Overall, the broker expects the lithium market surplus to shrink sharply in 2025 to 1% and move into deficit by 2026-27 as demand growth (26%) overtakes supply growth (23%).

For Core Lithium, the new target price is 23c. Rating upgraded to Buy from Hold.

DOMINO’S PIZZA ENTERPRISES LIMITED ((DMP)) Upgrade to Neutral from Sell by Citi .B/H/S: 3/2/1

Citi has turned more positive on Domino’s Pizza Enterprises post-AGM, noting improving franchisee profitability from the EDLP (everyday low pricing) shift. Two-thirds of the cost savings are expected to benefit franchisees, further supporting earnings.

Additionally, WA menu trial is progressing well, and the recent debt refinance has de-risked the balance sheet.

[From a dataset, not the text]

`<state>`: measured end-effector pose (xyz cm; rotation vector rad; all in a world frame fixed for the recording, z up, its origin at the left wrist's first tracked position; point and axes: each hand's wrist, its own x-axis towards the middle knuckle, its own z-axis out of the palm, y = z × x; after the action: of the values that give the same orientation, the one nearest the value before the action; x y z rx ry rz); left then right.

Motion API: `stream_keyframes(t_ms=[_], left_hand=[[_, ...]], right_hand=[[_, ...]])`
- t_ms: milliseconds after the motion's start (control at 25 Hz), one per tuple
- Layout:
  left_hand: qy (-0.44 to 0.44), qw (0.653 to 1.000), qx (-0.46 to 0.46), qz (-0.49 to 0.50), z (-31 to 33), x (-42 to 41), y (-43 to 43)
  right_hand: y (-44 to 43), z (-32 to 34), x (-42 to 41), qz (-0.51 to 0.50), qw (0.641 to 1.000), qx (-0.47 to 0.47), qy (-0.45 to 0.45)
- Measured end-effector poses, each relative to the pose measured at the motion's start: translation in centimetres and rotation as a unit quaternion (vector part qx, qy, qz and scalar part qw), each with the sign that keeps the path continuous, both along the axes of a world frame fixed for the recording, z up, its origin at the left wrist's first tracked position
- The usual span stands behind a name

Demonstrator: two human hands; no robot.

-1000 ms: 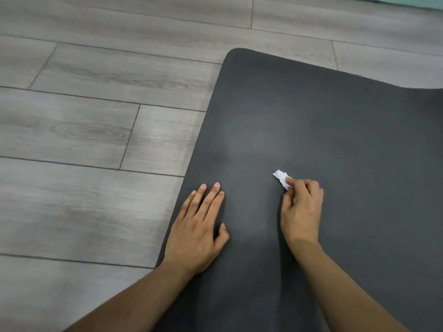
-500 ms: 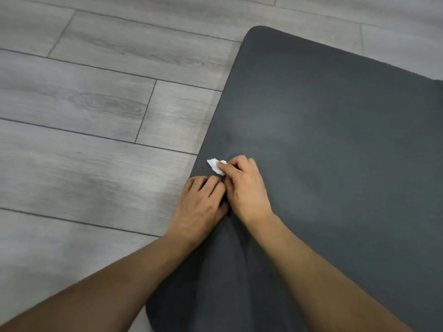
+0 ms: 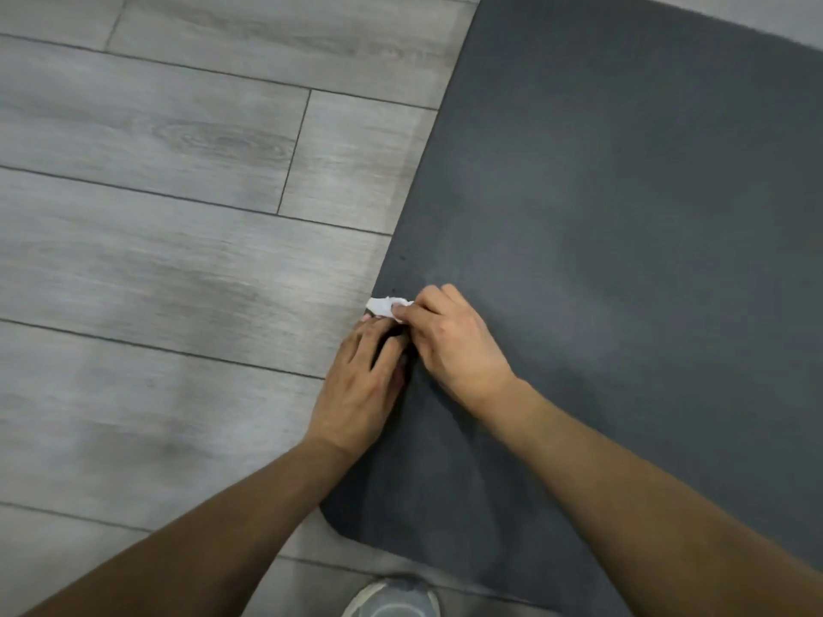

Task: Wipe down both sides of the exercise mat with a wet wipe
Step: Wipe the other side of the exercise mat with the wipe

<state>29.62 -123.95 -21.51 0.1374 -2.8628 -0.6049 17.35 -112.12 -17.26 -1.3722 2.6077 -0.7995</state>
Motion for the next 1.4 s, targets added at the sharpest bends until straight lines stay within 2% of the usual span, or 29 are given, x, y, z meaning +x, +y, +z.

While some caution remains due to ongoing challenges in France and Japan, as well as potential disruptions from cost-out initiatives, the broker upgraded to Neutral from Sell.

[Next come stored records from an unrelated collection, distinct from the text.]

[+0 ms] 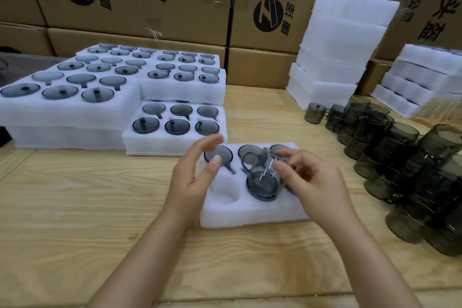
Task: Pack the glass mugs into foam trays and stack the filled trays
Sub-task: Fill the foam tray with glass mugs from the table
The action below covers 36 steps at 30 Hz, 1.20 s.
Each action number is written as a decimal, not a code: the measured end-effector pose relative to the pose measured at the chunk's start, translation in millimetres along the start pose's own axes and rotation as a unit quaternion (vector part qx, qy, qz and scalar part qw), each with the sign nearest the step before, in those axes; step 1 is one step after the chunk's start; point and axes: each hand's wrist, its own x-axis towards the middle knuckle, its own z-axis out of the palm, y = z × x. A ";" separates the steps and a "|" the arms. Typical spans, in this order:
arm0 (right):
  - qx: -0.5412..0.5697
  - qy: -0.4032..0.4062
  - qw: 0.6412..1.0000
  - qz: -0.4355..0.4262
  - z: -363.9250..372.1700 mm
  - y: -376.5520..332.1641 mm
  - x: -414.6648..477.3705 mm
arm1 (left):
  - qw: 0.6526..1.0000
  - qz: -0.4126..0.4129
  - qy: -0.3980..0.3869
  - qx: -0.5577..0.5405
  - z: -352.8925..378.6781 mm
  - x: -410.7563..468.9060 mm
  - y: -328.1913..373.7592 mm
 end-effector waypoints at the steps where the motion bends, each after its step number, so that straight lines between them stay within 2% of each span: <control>1: -0.001 0.002 1.000 -0.004 8.5 -1.6 -2.1 | 1.000 0.006 -0.024 0.004 1.1 -0.9 1.4; 3: -0.011 0.021 1.000 -0.018 24.4 -6.4 -5.7 | 0.999 -0.007 -0.045 0.003 1.7 -0.9 2.2; 7: -0.011 0.038 0.998 -0.039 45.5 -15.5 -7.3 | 0.996 -0.058 -0.040 -0.059 -4.8 5.4 -0.9; 13: 0.012 -0.002 1.000 -0.016 67.5 -22.1 -5.5 | 0.989 -0.100 -0.045 -0.101 -11.3 11.9 -8.1; 20: -0.074 -0.054 0.995 -0.025 83.9 -15.9 -8.8 | 0.978 -0.171 -0.043 -0.110 -13.3 12.3 -18.4; 25: -0.179 -0.105 0.973 -0.104 83.9 -18.1 -0.7 | 0.979 -0.176 -0.017 -0.103 -14.2 14.9 -15.7; 32: -0.245 -0.185 0.943 -0.126 85.9 -16.1 8.0 | 0.976 -0.189 -0.005 -0.108 -15.4 16.4 -10.0; 36: -0.307 -0.187 0.918 -0.165 88.4 -13.3 3.3 | 0.977 -0.184 -0.005 -0.111 -14.6 16.3 -9.0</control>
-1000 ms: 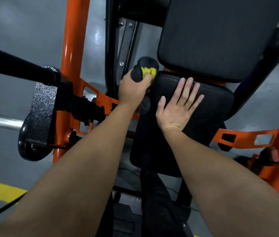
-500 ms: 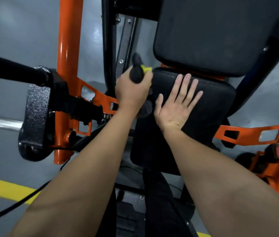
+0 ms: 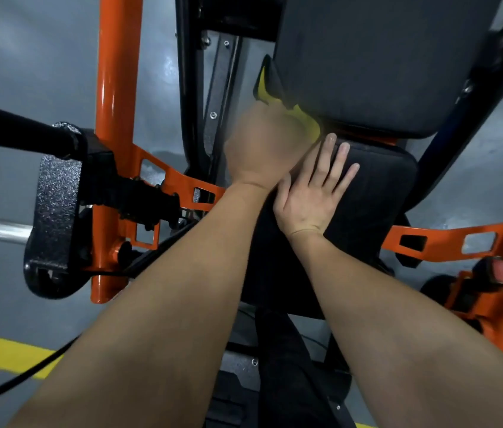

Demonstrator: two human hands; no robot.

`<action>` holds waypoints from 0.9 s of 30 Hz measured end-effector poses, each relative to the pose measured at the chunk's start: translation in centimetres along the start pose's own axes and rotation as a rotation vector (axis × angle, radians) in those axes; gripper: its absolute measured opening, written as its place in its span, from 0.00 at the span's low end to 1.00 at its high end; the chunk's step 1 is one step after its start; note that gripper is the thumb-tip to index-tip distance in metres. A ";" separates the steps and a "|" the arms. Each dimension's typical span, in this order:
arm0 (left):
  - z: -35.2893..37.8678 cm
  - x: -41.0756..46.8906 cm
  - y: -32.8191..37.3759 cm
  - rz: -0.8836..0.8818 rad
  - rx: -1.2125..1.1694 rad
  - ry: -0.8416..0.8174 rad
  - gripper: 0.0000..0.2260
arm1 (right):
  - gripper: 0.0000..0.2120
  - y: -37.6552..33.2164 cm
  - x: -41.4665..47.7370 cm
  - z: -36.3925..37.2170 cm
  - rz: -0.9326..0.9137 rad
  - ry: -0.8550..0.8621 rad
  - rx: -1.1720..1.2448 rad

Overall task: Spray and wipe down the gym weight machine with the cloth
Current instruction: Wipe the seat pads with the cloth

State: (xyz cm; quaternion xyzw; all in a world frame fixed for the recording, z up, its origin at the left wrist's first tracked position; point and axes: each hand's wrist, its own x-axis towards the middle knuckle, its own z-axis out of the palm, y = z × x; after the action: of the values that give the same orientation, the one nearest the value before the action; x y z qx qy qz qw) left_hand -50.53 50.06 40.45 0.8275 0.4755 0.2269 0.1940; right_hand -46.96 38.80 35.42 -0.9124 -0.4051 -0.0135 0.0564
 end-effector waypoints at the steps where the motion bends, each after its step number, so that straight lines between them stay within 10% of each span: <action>1: -0.4 0.6 -0.6 -0.147 -0.085 -0.006 0.22 | 0.33 0.0 0.0 0.0 -0.001 0.007 0.009; 6: 0.3 -2.5 -7.7 -0.886 -0.174 -0.494 0.26 | 0.33 -0.2 -0.1 0.3 -0.008 0.027 0.041; 9: 0.1 -9.9 -8.6 -1.065 -0.295 -0.418 0.18 | 0.33 -0.1 -0.1 0.3 -0.012 0.038 0.047; 21: -5.3 -3.1 -1.0 -0.834 -0.603 -0.084 0.11 | 0.32 0.6 -0.4 -1.4 -0.038 -0.026 0.202; 27: -6.5 -2.8 7.1 -0.654 -0.891 -0.221 0.13 | 0.24 2.7 -0.5 -9.5 0.397 -0.265 1.276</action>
State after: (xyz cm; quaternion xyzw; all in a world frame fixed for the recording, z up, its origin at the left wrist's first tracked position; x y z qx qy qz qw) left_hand -50.42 44.91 49.06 0.4940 0.5424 0.2460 0.6335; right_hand -45.08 35.53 44.55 -0.7516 -0.1620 0.3504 0.5348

This reflects lower equity-raise risk, stable trading, and takeover speculation. Target rises to $19.85 from $13.25.

DYNO NOBEL LIMITED ((DNL)) Upgrade to Buy from Neutral by Citi .B/H/S: 1/4/0

After a thorough analysis of Dyno Nobel’s FY25 results, Citi highlights its transformation into a pure explosives business is delivering strong growth.

This is supported by innovation, structural tailwinds, and the transformation program is targeting $600m EBIT by FY28. The broker notes AN volumes remain important but the company’s ability to shift to bundled end-to-end solutions underpins sustained profitability.

Target lifted to $4.00 from $3.50. Rating upgraded to Buy from Neutral.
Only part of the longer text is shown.